Sol e sombra
Quem quisesse, nesta fase da “campanha”, fazer um estudo interessante sobre a evolução do jornalismo e da comunicação nas últimas décadas, bastaria que comparasse o impacto nas vendas, audiências, e mesmo na notoriedade, dos jornais “O Independente”, na década de 80, e “Sol”, na actualidade.
A verdade é dura: nos anos 80, para acompanhar as manchetes cheias de sangue e pólvora de “O Independente”, a manhã de sexta-feira tinha um corropio de compradores e muita conversa nas bancas de jornais; em 2009, tudo se sabe na véspera, na internet, e em qualquer parte. Resultado: não é preciso comprar o “Sol”, e nem por isso deixamos de saber “o importante” sobre o caso Freeport. Na quinta-feira, o “Público” resumia as matérias da “Visão” e da “Sábado” e na véspera as televisões já tinham revelado as headlines de ambas.
A informação circula em circuitos tão rápidos e abertos que qualquer pessoa pode saber o essencial de toda a imprensa sem ter de gastar dinheiro ou fazer o mais pequeno esforço. Entre a televisão, os jornais e portais na net, os blogues, a rádio, os temas morrem antes mesmo dos jornais chegarem à banca.
Isso explica que, nesses idos de 80, o “Caso Cadilhe” – uma irrelevância transformada em escândalo... – tenha feito subir as vendas de “O Independente” do vermelho até ao verde nas contas de um ano, enquanto o Freeport dá notoriedade ao “Sol” mas não é exponencial no sucesso comercial do semanário, que parece cada vez mais tremido. Tudo mudou.

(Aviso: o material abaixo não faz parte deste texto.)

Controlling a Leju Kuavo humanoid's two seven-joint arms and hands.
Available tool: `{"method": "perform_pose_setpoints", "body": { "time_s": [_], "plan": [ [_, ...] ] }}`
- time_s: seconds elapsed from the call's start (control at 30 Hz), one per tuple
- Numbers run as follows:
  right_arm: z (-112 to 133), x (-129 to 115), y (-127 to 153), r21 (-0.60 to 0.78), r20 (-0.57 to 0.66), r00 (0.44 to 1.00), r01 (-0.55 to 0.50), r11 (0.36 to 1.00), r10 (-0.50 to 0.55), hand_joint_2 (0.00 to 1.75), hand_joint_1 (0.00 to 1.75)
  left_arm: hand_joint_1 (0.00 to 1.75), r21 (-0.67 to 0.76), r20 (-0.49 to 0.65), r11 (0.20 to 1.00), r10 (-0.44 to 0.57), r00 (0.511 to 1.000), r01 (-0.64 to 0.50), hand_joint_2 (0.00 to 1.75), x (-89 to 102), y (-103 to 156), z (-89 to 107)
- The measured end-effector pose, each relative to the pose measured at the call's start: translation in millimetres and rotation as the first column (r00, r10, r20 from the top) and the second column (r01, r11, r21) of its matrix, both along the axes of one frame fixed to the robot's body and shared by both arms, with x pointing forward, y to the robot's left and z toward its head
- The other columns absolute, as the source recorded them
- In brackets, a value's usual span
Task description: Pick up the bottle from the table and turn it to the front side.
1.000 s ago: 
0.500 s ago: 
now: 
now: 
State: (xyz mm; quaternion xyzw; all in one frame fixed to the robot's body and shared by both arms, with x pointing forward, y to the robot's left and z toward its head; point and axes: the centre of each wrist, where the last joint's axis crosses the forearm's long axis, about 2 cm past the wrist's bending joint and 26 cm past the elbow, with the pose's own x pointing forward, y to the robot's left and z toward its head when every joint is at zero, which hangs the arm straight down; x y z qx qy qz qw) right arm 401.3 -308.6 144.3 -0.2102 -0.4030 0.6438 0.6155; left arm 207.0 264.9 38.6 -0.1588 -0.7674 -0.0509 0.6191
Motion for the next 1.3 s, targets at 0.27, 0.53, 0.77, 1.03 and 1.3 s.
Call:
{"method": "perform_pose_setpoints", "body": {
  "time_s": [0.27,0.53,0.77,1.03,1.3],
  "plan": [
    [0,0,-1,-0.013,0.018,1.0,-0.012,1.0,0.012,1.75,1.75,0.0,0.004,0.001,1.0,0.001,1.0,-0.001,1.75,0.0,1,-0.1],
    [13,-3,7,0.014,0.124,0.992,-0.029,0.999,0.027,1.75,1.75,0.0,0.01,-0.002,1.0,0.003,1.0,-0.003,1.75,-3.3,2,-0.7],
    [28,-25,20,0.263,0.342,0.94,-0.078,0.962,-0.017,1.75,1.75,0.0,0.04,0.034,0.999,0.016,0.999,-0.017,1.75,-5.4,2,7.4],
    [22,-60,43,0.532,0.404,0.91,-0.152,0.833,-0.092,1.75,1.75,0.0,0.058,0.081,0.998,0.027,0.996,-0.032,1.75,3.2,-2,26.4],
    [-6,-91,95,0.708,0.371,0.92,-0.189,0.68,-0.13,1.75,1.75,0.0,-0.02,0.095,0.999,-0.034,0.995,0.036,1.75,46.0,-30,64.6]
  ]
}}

Isso convoca também a reflexão que alguns distraídos não estão a fazer: a sobrevivência da imprensa paga passa cada vez menos pelo jornalismo heavy-metal da notícia pura e dura (que ainda vai dando notoriedade, mas em breve será asfixiada pela própria ideia de concorrência e confusão entre marcas, como já sucede quando as televisões se citam mutuamente sem efeito nas suas audiências). O caminho, a ser salvaguardado ou prevenido, passa necessariamente pela mais-valia dos autores, de quem escreve, de como se escreve, se desenha, se fotografa, da criatividade, da capacidade de criar empatia e relação emocional com o leitor – ou seja, pelo trabalho aprofundado e consistente que justifica e explica o preço de capa. Um jornal é cada vez mais a soma dos seus “escritores” (entre aspas, porque debaixo deste chapéu estão jornalistas, cronistas, autores, designers, ilustradores, fotógrafos), e a marca que eles imprimem na credibilidade da marca que lhes dá guarida. O caminho é este.
Quem quiser continuar a pensar no jornalismo à antiga, com muitas notícias e pouca escolha, com mil títulos e muitas cores, com todos à uma e a esperança vaga de que um escândalo salve a honra das contas anuais, pode fazer contas à vida: só vai ter lugar nos semáforos. De borla.